Children often complain of stomach aches and vague symptoms like “not feeling well.” When there isn’t a fever, a rash, an x-ray or other “evidence” of illness, parents often feel confused. Is the child really sick of just “faking it?” Should the parent allow the child to stay home from school or send him off whining and crying?
What would cause a child to “fake illness?” While some parents may feel that laziness, lack of motivation or some other attitude problem may be the culprit, in fact there are often more serious reasons lurking beneath the surface.
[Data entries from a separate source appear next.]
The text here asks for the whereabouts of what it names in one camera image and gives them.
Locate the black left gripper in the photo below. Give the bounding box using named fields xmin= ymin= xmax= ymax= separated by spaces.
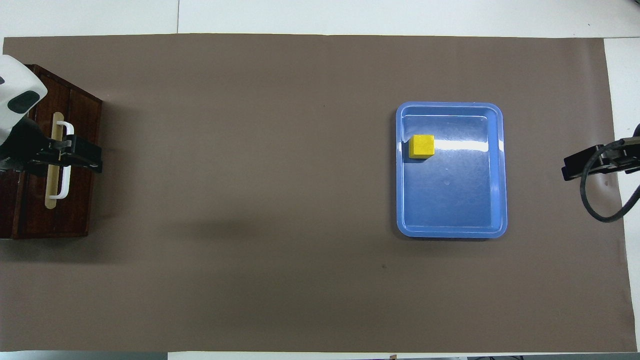
xmin=0 ymin=116 xmax=104 ymax=177

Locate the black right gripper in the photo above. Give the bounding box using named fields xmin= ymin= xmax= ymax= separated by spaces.
xmin=561 ymin=137 xmax=640 ymax=182

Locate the white drawer handle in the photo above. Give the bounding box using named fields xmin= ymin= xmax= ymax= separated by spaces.
xmin=54 ymin=121 xmax=75 ymax=200

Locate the wooden drawer with dark front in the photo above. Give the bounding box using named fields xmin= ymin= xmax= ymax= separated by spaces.
xmin=19 ymin=67 xmax=76 ymax=239

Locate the yellow cube block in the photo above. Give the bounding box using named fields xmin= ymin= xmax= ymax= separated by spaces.
xmin=408 ymin=134 xmax=435 ymax=160

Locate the dark wooden cabinet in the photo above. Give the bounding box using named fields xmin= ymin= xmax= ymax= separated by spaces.
xmin=0 ymin=64 xmax=104 ymax=240

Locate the blue plastic tray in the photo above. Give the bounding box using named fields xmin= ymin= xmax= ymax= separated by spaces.
xmin=395 ymin=101 xmax=508 ymax=239

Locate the brown table mat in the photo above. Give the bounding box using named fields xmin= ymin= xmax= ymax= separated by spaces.
xmin=0 ymin=33 xmax=639 ymax=353

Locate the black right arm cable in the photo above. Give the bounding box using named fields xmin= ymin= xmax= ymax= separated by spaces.
xmin=579 ymin=139 xmax=640 ymax=224

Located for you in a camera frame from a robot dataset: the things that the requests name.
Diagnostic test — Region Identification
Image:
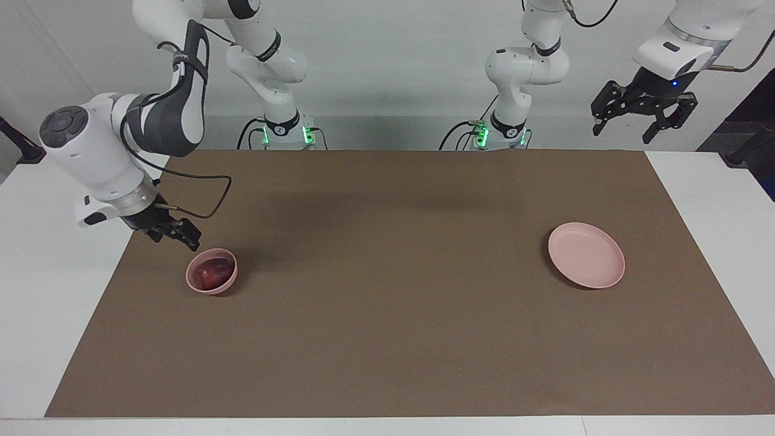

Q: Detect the pink bowl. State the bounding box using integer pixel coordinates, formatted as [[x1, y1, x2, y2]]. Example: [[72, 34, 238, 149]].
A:
[[185, 248, 239, 296]]

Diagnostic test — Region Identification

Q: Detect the dark furniture piece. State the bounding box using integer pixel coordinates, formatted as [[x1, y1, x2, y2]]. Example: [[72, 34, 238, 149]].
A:
[[696, 70, 775, 202]]

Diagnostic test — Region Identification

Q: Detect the black base cable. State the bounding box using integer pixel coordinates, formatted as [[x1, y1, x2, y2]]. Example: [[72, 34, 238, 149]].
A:
[[236, 117, 268, 150], [439, 94, 503, 151]]

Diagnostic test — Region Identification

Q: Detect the dark red apple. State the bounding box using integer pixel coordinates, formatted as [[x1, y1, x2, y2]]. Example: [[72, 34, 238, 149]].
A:
[[195, 258, 234, 289]]

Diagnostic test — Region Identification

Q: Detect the pink plate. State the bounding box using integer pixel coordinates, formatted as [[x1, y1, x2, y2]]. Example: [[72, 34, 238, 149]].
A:
[[548, 222, 625, 289]]

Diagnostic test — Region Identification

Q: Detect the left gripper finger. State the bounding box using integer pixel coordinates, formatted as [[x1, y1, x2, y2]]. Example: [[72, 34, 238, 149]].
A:
[[592, 81, 630, 137], [642, 94, 697, 145]]

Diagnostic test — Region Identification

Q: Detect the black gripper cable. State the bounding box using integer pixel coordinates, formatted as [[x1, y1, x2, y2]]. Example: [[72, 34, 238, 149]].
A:
[[560, 0, 775, 72], [120, 41, 233, 220]]

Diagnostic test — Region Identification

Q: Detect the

If your child frequently complains of illness that the doctor cannot substantiate, consider the following tips:
Some children feel unsafe or uncomfortable at school. The discomfort can be triggered by the teacher, classmates or children in the schoolyard. How does a parent find out if the child is feeling frightened? Try not to ask directly. For instance, try not to ask, “Is someone frightening you?” Instead, use bibliotherapy – the reading of stories (or telling stories) about kids who are having trouble with friends, bullies or teachers. As you are reading, share some of your own memories of difficult times in your own childhood school days. In that context, you can ask the child “did something like this ever happen to you?” This approach eases the child, allowing the youngster to learn first that social difficulties are normal and common. This helps him to relax, talk and listen better, giving you more opportunity to be helpful.
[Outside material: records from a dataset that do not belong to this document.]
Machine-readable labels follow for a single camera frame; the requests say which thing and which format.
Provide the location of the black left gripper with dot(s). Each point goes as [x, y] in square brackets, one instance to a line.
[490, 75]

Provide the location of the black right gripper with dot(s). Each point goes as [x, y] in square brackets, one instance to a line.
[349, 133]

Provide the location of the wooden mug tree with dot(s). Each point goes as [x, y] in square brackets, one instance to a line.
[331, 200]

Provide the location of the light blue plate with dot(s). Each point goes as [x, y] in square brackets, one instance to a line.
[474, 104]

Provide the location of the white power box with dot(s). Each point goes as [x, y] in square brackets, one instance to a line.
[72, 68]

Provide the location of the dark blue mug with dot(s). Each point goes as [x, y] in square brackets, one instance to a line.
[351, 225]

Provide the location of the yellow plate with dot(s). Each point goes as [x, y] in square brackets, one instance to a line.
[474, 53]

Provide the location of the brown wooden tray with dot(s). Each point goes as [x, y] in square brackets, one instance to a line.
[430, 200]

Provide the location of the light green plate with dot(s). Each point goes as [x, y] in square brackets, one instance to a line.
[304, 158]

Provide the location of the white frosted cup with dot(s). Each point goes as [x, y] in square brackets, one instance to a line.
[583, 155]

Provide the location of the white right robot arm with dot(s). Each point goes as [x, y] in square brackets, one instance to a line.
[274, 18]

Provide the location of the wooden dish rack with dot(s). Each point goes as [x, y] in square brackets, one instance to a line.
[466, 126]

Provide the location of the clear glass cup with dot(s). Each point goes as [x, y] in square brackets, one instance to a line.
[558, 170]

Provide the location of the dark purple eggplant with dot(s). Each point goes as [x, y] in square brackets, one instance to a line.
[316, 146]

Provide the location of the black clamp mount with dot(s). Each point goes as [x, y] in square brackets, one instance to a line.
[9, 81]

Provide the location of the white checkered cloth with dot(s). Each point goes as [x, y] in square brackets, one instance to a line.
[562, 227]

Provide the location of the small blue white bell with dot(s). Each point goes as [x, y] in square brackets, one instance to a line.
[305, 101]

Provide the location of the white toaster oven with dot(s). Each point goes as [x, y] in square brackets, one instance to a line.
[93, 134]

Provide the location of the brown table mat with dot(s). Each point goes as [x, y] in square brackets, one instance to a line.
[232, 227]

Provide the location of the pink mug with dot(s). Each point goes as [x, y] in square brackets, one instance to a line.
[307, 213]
If the child does end up sharing a social problem, try to stay very calm and quiet no matter what you are hearing. This helps the child feel safe enough to tell you the whole story and to continue to share with you. If the child needs your help or intervention, do all problem-solving calmly and slowly. Take time to seek advice from your spouse, the teacher or a professional – whoever is appropriate. Work out a plan with the child and/or with a professional. Sometimes a formal plan isn’t necessary – just giving the child the opportunity to talk about his problem can be helpful. Often the child can work out his own solutions when a parent just listens compassionately, without jumping in with advice.
If you have an exceptionally bright child, then he or she may not be interested with the current lessons and is painfully bored at school. On the other hand, school can sometimes be too challenging for a child, leaving the youngster feeling stressed or overwhelmed. Sometimes a child just needs a day off – a mental health day – after a period of hard work, academic stress or general life pressure. In such a case, just give your child an occasional day off and tell him directly that he doesn’t need to be sick. Just arrange a break once every couple of months or so. If you’re not sure whether schoolwork is the issue, a psycho-educational assessment can pinpoint the problem and offer solutions. Sometimes, it’s as simple as ordering glasses for a child who can’t see the board or read the instructions.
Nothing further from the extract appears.